So it's mostly business activity level. Particularly since the tax bill we've seen a lot of things happening that are pretty exciting actually.

Steven Alexopoulos -- J.P.Morgan -- Analyst

Following up on the tax bill, Jim, if we look at the single-family originations, it declined modestly year over year, and I know you said that NewYork was a bit soft. Is this related to the impact of SALT? Is that what this is?

James H. Herbert, II -- Founder, Chairman, and Chief Executive Officer

We don't think so. New York is somewhat of a case unto itself. It's actually the opposite of the other markets. Los Angeles, San Francisco, and Boston continue to be quite supply constrained, whereas New York actually is experiencing a bit of new supply and a fair amount of slowdown at the upper end, which we're all I think pretty aware of by now.

So it's a little different market. It's had more supply developed. So I think it's a supply demand balance, it's not really a SALT. The -- I think that the pipeline that we've got is actually very strong, however, so we don't yet see anything to be worried about it at all.

Steven Alexopoulos -- J.P.Morgan -- Analyst

And then I wanted to talk about the margin for a second. I hear Mike's full-year guidance, it's unchanged. But how do you think about the margin near term, sounds like 244 -- 294 as a starting point?

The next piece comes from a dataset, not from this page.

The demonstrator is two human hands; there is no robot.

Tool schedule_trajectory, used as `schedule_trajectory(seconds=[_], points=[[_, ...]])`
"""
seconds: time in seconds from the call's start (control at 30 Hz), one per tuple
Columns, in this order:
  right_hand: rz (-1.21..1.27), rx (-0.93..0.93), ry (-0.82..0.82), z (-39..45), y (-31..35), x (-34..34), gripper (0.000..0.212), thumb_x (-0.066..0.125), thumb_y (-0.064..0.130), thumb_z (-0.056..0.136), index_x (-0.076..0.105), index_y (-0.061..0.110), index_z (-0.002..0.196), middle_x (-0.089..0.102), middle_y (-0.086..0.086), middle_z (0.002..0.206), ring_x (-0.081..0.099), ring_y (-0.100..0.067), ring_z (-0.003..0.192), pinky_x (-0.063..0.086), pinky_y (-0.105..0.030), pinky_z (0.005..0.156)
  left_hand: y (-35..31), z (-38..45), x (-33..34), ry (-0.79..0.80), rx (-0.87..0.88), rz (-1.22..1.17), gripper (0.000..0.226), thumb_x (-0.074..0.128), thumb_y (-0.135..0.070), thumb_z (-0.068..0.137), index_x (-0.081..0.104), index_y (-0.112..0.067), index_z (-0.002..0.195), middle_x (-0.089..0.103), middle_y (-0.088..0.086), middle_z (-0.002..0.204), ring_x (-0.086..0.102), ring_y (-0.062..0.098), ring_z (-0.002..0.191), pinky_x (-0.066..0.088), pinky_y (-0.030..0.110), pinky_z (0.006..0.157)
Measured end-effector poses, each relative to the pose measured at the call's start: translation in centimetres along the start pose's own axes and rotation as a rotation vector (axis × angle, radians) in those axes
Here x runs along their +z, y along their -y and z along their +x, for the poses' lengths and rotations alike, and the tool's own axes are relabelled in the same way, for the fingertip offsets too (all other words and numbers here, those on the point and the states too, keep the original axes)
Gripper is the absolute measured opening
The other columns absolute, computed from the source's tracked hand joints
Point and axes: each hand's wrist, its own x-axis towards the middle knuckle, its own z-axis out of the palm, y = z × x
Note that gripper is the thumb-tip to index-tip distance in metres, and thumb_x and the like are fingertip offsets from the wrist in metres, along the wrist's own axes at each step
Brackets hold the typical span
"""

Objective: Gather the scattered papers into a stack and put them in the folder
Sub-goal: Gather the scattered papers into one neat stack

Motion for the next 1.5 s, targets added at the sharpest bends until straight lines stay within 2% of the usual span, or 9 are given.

Michael J. Roffler -- Chief Financial Officer

I think that's right, Steve -- 294 is sort of a normal level, call it, first quarter. And then it probably ticks a little bit down from there, sort of the middle of that range, given some of the deposit pricing that Gaye talked about. But we feel really good that the loan yields are getting a little bit incrementally better to help offset some of that, and we do have some benefit from the recent rate hike that will flow through through the prime and LIBOR portfolios, but sort of that midpoint feels pretty good near term.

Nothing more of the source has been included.